Merzak Allouache à propos du cinéma algérien : « Je suis pessimiste dans l’optimisme »

Merzak Allouache lors de sa conférence de presse © Zahra Ferhati

Dans sa 39e édition, le Cinemed consacre une rétrospective au réalisateur Merzak Allouache, symbole de l’apparition du cinéma algérien dans les années 70. 

Merzak Allouache connaît bien les festivals de cinéma. En 1977, il présentait son premier long-métrage de fiction Omar Gatlato au festival de Cannes. Il y racontait, avec subtilité, le quotidien chaotique d’un jeune homme en quête d’amour dans une Algérie libérée du joug colonial. En 1994, le voilà de nouveau sur le tapis rouge de la Croisette, cette fois-ci, avec Bab El-Oued City, présenté dans la section «Un certain regard». Tourné également dans ce quartier populaire d’Alger au lendemain des émeutes de 1988, ce film attirait – déjà – l’attention sur la dérive intégriste. En 1996, c’est au tour de « Salut Cousin ! » d’être sélectionné à la «Quinzaine des réalisateurs».

Au Cinemed, 15 de ses productions sont projetées pendant une semaine.  Une occasion pour le public de (re)découvrir ce grand cinéaste pour qui les quartiers « populeux » et populaires d’Alger sont une source d’inspiration.

Lors du point de presse qui a suivi la projection du film « Omar Gatlato », le réalisateur est revenu sur les conditions de travail des cinéastes algériens dans les années 70. A l’époque, tous étaient des salariés de l’Etat : «Je connais certains qui touchaient leurs salaires sans aucune contrepartie», a-t-il déclaré.

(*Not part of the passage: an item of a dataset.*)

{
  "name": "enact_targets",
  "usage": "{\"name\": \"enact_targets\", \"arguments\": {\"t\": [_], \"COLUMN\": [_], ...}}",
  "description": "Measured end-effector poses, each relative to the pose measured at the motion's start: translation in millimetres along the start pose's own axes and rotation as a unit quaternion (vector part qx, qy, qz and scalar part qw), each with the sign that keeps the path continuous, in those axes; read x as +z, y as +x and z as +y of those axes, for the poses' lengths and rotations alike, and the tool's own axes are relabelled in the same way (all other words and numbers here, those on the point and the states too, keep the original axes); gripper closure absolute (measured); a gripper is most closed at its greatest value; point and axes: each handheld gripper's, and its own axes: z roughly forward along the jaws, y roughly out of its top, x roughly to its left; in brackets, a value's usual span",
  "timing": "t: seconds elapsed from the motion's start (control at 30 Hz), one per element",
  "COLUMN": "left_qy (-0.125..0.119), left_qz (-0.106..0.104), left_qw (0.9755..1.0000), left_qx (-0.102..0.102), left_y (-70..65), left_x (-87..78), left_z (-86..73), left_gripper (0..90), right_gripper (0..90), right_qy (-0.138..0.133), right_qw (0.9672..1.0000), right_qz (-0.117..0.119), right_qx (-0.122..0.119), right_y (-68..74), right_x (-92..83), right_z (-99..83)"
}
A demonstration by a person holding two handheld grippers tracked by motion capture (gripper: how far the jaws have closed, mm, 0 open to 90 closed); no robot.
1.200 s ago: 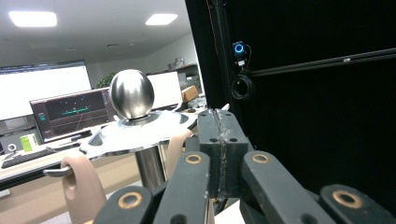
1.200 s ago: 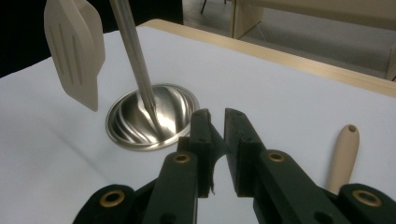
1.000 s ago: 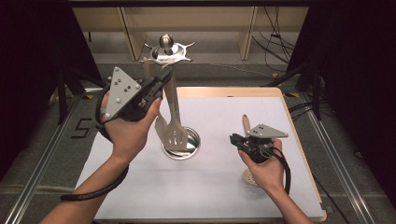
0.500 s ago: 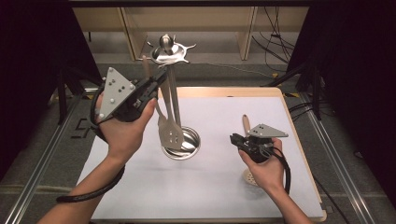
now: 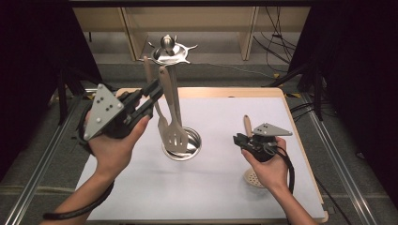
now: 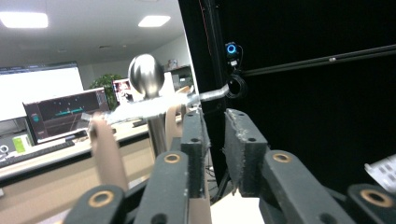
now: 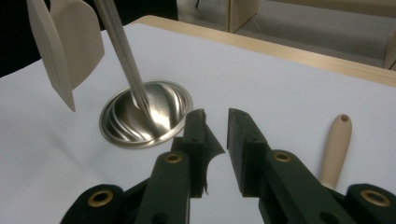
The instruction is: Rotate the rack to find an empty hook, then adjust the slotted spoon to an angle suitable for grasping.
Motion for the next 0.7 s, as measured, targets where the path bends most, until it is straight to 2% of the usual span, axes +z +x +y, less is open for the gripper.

Dans ces temps-là, le cinéma était soumis à la censure. « Le visionnage des films se faisait en présence du ministre de la Culture lui-même, nous explique-t-il. Et, c’est lui qui décidait si on envoyait le film en France pour son développement. Nous étions tributaires des laboratoires français. » Cette pression, au final, a poussé nombre de cinéastes à l’auto-censure.

A cette époque, le cinéma était tout de même « protégé » car les salles et la distribution étaient gérées par l’Etat. A ce moment-là, rien qu’à Alger, nous comptions 122 salles. Or, dans les années 80, l’Etat s’est progressivement désengagé de ce secteur, qui s’est appauvri.

Avec 39 ans de carrière derrière lui, Merzak Allouache regrette qu’il n’y ait pas eu de transmission entre les générations de cinéastes algériens : « Il n’y a pas de jeunes cinéastes d’une vingtaine d’années. La génération actuelle – orpheline – a subi un blocage pendant la décennie noire. Du coup, on se retrouve avec des jeunes réalisateurs de quarante ans. »

Face à ce constat, nous observons tout de même l’émergence de cinéastes algériens, notamment sur Youtube. Nous observons ce phénomène surtout en Kabylie : «Je suis souvent solliciter par des jeunes à regarder leurs expériences cinématographiques sur Youtube» .

A la question du regard qu’il porte sur l’avenir du cinema, l’auteur d’Enquete au paradis est plutôt pessimiste face à la situation actuelle mais optimiste dans la volonté de voir le cinéma algérien renaître vu les potentialités du pays.